«Bilbao era todo para él. No se imaginaba un lugar mejor en el que vivir», evocaba ayer Iñaki de la Sota. Miles de anécdotas cobraban vida en su memoria al escuchar el nombre de su padre, Alejandro. «Tenía un ritual: acudía temprano a la iglesia y se compraba el periódico, que siempre llamaba El Pueblo Vasco, para leerlo mientras desayunaba. Luego, se iba andando desde la Gran Vía hasta la Editorial Vasca, en la calle Banco de España pero, por el camino, siempre se paraba unas ochenta veces a saludar a la gente», recuerda. Todos le conocían.
El paso del tiempo, sin embargo, cubre de niebla la huella de aquellos personajes que ocuparon un lugar destacado en la cultura de la capital vizcaína. Con el objetivo de recuperar la de este enamorado de su villa natal, la Fundación Bilbao 700 presentó ayer un libro en homenaje a su figura, la de un «botxero que rezumaba bilbainísmo por los cuatro costados», describió el alcalde, Iñaki Azkuna.
Bajo el título 'Alejandro de la Sota. Un dandy bilbaíno', su autora, la historiadora María Jesús Cava, ha recopilado no sólo su herencia literaria, sino también ese carácter entre «pícaro y bonachón» que le caracterizó a lo largo de sus 74 años de vida (1891-1965). Amante de la buena mesa y devoto de la Amatxu de Begoña, el Athletic y el circo, los tópicos estaban grabados a fuego en su corazón. Más aún si se hablaba de toros. ¿Manzzantini, Guerrita, Reverte! «Vosotros sois demasiado chiquitos para ir», mediaba la madre, Fuensanta. «Mamá, es que Manzzantini es de Elgoibar!», replicaba un joven Alejandro. De esta forma logró hacerse con el consentimiento para presenciar su primera corrida de astados.
En el exilio
Las inquietudes literarias fueron, no obstante, su mayor vocación. Nada más terminar sus estudios en Bilbao, se trasladó a Londres. Allí, se matriculó en la Universidad de Oxford e inició su andadura como colaborador de la revista 'Hermes', proyecto de 1917, cuando Alejandro contaba tan sólo 26 años. Cultivó sus amistades con exquisito cuidado. Elegante, muy a lo 'british', todo lo que leía y escribía era poco para él. De hecho, fue en la prensa donde dejó sus testimonios más personales a base de pinceladas costumbristas con sabor 'sietecallero'.

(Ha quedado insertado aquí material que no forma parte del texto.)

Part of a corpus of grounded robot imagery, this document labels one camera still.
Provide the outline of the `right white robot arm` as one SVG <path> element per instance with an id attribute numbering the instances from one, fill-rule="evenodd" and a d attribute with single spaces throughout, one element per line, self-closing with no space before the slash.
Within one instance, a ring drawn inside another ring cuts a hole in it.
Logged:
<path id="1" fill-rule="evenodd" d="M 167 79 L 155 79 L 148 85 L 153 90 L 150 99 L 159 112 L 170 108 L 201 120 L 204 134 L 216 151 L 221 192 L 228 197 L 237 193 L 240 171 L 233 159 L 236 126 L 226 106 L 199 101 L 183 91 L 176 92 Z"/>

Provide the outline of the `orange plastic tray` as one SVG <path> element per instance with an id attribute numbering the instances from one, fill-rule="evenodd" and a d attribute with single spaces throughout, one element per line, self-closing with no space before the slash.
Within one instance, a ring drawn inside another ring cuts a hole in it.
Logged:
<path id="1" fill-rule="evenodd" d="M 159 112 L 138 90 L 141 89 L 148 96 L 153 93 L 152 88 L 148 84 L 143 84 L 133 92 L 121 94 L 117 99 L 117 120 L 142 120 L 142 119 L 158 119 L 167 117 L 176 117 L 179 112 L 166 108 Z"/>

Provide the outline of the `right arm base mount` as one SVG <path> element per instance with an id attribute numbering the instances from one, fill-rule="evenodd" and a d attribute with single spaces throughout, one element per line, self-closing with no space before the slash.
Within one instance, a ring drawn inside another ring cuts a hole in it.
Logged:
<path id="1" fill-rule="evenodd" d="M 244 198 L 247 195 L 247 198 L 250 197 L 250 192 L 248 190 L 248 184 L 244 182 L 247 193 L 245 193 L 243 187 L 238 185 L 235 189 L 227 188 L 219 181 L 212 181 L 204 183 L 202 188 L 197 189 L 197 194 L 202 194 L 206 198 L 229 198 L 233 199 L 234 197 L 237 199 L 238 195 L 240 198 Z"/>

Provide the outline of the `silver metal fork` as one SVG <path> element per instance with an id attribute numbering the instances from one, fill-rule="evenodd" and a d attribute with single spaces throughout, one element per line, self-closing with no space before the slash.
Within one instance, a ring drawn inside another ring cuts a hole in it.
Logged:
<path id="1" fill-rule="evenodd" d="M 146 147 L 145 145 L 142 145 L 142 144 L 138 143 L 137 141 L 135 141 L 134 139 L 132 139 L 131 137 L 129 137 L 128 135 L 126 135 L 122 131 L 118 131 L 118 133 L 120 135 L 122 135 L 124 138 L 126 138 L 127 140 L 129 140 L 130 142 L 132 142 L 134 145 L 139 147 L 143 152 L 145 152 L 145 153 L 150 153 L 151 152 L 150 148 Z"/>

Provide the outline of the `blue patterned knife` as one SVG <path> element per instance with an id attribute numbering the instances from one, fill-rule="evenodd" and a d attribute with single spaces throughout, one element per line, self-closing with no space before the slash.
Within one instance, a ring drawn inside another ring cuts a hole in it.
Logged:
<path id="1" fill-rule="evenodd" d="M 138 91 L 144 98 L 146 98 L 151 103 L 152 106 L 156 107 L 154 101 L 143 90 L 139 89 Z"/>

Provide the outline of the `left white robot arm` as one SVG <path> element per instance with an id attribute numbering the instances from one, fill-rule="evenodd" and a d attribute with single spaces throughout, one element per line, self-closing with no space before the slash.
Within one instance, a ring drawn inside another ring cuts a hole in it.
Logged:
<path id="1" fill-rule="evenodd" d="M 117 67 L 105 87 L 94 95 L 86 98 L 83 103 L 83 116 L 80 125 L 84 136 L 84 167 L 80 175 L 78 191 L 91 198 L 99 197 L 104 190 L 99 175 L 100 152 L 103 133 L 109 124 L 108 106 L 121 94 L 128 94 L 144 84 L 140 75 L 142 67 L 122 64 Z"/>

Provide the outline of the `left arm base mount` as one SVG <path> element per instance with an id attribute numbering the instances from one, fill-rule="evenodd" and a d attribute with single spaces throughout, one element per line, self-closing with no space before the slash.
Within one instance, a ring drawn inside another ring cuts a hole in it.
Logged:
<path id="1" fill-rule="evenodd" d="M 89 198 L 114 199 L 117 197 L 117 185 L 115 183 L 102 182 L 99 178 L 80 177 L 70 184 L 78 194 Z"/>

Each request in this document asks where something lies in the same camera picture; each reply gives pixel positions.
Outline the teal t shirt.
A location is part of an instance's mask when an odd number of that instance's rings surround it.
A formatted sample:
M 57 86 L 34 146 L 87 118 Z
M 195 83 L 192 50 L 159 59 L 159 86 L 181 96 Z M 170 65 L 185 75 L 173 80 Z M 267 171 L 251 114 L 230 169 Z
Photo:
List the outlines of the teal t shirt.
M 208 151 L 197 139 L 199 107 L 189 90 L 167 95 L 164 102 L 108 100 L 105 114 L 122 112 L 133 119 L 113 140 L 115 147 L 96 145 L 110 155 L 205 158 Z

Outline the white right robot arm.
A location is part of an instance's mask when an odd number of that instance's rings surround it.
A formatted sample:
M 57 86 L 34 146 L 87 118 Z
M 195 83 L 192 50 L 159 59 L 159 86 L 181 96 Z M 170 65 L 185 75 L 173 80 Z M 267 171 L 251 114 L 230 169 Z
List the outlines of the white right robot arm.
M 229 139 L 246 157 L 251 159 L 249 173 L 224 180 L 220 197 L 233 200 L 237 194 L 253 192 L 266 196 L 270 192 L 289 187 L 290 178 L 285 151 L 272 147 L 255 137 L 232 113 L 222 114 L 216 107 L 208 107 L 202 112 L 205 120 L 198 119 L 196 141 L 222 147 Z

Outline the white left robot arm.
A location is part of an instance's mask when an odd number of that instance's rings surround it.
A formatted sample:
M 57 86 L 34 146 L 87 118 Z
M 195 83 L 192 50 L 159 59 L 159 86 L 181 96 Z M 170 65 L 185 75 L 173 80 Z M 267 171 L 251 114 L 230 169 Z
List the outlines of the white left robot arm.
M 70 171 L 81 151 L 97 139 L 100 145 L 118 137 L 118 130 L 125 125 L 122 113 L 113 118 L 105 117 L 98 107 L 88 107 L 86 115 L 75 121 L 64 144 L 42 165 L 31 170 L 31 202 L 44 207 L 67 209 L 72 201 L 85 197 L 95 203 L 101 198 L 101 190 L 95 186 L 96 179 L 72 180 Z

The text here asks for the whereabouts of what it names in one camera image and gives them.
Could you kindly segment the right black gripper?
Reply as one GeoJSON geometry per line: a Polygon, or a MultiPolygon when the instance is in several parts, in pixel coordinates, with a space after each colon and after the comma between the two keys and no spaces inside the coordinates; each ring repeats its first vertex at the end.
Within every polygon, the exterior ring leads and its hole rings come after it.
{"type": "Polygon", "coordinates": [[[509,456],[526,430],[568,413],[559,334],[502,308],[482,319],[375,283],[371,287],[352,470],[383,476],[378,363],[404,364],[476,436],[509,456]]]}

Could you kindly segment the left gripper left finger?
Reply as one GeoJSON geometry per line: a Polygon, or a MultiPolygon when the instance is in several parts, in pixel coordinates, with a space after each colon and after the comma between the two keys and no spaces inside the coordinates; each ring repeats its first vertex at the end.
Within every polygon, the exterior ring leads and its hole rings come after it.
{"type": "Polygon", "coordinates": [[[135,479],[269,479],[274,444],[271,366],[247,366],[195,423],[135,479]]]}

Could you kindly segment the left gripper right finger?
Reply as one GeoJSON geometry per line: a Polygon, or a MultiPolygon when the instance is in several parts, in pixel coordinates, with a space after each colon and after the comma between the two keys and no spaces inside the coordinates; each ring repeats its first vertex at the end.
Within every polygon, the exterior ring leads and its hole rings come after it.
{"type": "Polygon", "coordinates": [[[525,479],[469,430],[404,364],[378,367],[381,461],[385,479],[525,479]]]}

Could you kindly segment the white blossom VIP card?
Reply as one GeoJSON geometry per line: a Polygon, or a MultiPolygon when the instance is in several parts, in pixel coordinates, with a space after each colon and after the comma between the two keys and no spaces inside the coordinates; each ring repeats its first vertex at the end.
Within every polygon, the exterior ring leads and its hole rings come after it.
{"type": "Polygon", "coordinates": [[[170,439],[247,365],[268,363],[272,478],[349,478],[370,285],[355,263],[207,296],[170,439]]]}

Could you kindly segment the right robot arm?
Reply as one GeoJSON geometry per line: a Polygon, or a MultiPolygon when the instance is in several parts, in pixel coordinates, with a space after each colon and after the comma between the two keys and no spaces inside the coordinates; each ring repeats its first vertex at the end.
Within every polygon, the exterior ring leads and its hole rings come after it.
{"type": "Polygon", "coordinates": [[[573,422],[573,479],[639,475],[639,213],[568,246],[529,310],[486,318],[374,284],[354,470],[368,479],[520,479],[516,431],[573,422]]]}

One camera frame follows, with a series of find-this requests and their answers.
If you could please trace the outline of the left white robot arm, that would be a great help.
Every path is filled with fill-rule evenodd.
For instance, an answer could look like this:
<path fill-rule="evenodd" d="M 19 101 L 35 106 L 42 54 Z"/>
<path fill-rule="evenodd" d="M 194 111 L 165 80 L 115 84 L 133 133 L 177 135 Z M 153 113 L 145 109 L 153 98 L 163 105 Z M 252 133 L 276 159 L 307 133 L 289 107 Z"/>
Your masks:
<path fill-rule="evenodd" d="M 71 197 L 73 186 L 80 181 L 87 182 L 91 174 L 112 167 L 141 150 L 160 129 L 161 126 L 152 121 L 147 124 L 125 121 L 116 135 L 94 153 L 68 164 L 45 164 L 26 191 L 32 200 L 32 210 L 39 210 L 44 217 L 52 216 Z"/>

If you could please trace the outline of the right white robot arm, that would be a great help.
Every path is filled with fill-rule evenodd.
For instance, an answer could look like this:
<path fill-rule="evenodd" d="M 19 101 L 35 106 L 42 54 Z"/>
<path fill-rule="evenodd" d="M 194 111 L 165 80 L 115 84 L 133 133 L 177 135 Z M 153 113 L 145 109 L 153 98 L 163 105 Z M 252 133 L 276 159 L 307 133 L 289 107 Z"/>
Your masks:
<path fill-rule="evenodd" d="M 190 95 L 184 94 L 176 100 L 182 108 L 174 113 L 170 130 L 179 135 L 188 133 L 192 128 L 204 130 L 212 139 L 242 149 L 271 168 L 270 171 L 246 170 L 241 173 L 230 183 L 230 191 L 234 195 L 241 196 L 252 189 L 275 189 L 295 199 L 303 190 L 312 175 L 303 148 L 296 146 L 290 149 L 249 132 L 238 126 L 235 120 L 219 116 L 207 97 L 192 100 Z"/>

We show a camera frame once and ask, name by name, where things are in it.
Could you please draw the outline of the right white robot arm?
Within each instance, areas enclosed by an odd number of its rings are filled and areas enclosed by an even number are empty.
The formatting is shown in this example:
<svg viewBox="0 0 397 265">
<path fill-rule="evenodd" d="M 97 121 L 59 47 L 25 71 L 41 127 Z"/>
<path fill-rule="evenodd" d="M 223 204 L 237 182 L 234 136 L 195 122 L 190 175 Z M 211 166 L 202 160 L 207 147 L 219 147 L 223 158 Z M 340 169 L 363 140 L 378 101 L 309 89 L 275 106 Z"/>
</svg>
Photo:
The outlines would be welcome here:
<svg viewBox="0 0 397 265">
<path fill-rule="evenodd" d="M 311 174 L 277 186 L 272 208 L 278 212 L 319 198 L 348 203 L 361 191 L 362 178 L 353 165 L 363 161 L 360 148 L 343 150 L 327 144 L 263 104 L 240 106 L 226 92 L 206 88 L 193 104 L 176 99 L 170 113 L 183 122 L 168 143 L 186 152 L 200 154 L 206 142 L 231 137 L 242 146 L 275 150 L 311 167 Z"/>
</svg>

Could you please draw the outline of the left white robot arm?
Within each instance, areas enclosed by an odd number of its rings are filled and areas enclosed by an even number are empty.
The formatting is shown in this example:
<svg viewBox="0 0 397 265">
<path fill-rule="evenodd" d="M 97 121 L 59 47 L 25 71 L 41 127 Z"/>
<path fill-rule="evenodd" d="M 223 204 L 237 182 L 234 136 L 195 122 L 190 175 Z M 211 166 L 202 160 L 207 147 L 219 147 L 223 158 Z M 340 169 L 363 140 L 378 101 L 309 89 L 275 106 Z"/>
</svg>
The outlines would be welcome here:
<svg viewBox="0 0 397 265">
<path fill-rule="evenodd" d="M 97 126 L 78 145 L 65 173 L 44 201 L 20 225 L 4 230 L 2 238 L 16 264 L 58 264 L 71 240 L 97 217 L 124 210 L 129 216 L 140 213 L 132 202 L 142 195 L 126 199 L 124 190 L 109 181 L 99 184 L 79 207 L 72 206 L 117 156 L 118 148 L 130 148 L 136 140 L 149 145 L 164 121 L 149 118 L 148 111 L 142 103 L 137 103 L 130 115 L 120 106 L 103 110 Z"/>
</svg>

Divagó sobre todo ese mundo irrecuperable, en el que convivían unamunianos, mercerías, bisuterías y chatarrerías, así como las famosas chirenadas que acababan en parrandas nocturnas. Una ciudad de la que acabaría inevitablemente formando parte. Y es que, un cantón de las Siete Calles lleva hoy su nombre, entre Tendería y Somera.
Una vez en casa, la Guerra Civil y la posguerra marcarían un antes y un después en su vida. El exilio le llevó, entre otros lugares, por Francia, Santander y Madrid. Fue entonces cuando sintió uno de sus mayores dolores: no poder pisar Bilbao. Su ansiado regreso fue para siempre. Nada pudo borrar la personalidad arraigada de aquel 'botxero' del txakoli y la merluza frita que enarbolaba con desparpajo una de sus frases favoritas: 'Biribilketa forever'. Como no, al más puro estilo 'dandy'.